> _EXERCISE GOAL_:
Return all lines of the data in which the string "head" occurs.

> _DATA BELOW_:
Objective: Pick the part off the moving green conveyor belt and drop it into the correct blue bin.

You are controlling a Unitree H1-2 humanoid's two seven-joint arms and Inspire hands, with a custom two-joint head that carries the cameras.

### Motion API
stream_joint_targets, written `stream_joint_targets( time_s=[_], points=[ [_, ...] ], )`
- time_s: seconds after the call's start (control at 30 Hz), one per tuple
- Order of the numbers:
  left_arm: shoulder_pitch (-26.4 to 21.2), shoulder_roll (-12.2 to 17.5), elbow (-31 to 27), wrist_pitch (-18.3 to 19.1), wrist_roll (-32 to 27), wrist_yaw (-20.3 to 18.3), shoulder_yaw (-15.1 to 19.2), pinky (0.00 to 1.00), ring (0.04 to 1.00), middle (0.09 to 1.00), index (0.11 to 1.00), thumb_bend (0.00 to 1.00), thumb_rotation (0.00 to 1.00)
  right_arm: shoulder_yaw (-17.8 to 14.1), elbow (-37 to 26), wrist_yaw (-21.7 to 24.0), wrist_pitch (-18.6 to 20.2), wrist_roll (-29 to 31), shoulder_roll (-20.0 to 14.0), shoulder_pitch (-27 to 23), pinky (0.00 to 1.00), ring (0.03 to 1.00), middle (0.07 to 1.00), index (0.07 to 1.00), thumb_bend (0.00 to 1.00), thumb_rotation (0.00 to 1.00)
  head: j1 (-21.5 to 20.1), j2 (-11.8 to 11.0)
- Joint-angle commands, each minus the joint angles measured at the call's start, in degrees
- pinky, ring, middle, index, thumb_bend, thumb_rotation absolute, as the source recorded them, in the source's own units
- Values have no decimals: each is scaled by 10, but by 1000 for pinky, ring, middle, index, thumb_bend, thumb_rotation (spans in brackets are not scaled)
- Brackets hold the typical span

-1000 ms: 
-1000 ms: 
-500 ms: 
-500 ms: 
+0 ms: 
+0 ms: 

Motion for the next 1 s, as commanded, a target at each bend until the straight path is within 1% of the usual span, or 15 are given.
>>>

> _REPLY_:
You are controlling a Unitree H1-2 humanoid's two seven-joint arms and Inspire hands, with a custom two-joint head that carries the cameras.
  head: j1 (-21.5 to 20.1), j2 (-11.8 to 11.0)

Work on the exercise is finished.